ALGORITHM 2. With two $4\times 4$ squares and two $5\times 5$ squares we can achieve that inside a $9\times 9$ square all lamps are on, except for the one on the center. Now, we can divide the $9\times 9$ square into nine $3\times 3$ squares and make moves on them to switch all 81 lamps. This leaves only the central lamp on, as wanted.
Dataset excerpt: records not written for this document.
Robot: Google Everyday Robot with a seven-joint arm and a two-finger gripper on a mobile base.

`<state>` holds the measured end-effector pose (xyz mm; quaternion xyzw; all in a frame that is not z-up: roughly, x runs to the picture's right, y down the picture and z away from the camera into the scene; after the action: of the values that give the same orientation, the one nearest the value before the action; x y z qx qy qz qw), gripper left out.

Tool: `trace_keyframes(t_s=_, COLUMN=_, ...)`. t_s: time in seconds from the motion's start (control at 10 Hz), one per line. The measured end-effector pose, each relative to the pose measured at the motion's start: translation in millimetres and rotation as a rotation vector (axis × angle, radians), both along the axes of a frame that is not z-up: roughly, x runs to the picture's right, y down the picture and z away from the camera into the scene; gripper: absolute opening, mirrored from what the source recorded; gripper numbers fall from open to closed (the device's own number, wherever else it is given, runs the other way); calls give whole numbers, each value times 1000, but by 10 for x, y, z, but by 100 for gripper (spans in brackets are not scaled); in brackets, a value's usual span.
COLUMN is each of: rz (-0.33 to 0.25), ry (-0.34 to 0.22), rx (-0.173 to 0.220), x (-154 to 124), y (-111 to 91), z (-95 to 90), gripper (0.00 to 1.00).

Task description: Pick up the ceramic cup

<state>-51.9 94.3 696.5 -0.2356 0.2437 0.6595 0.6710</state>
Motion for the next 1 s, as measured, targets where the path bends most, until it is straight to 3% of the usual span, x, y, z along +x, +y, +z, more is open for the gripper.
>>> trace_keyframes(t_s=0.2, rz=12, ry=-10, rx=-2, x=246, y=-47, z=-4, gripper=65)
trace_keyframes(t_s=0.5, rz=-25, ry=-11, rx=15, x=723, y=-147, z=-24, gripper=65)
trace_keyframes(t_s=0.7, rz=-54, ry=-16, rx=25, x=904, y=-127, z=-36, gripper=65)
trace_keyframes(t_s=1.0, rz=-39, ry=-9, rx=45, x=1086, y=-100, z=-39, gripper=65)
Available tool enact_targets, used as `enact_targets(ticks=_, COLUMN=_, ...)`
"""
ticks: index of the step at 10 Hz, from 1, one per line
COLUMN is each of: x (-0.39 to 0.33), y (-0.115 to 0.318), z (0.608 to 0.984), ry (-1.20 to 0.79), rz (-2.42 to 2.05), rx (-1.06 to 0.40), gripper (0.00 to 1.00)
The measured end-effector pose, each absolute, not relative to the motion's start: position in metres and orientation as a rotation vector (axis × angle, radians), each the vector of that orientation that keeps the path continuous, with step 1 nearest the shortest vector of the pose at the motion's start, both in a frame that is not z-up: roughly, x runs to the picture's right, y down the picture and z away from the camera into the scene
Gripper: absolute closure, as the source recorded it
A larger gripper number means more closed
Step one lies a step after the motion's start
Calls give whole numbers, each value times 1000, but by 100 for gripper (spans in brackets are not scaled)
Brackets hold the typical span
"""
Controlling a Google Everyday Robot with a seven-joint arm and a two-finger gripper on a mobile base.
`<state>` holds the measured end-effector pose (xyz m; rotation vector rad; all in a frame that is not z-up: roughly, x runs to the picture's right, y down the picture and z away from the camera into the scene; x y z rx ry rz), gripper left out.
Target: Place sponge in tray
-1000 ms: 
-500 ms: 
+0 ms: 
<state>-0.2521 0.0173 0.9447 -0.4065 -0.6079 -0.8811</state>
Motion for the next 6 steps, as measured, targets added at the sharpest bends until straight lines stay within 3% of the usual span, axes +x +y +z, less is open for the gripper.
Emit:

b. First we analyze the case where only $3\times 3$ and $5\times 5$ squares are used. We color the columns of the grid with the following pattern: two black columns, one white column, two black, one white, .... Suppose the rows of the grid are labelled, in order, as ..., $-3$, $-2$, $-1$, $0$, $1$, $2$, $3$, .... For each residue $r$ modulo 5 we count how many rows with a label $\equiv r(\mathrm{mod}5)$ have an odd number of black cells with its lamp on. These five numbers are $a,b,c,d,e$. Initially, all of them are equal to 0. A move with a $3\times 3$ square does not alter the parity of these numbers, since each row has either 2 or 0 black cells inside any $3\times 3$ square. A move with a $5\times 5$ square either leaves all parities unchanged or changes all of them (there is one row for each residue $r$, and all of those rows have the same number of black cells). So in both cases we find that $a,b,c,d,e$ are always all even or all odd. Therefore, it is impossible that after a sequence of moves the only lamps that are on are those inside a $2\times 2$ square if this square has 2 white cells and 2 black cells. By taking a translation of the original coloring we can always assume that is the case for our goal $2\times 2$ square. A similar argument works for the remaining two cases. If the squares used are $3\times 3$ and $4\times 4$, then we color the columns with the pattern 2 black, 2 white, 2 black, 2 white, ..., and we classify rows according to their residue modulo 3. If the squares used are $4\times 4$ and $5\times 5$, we use the same coloring as in the previous case and we classify rows modulo 5.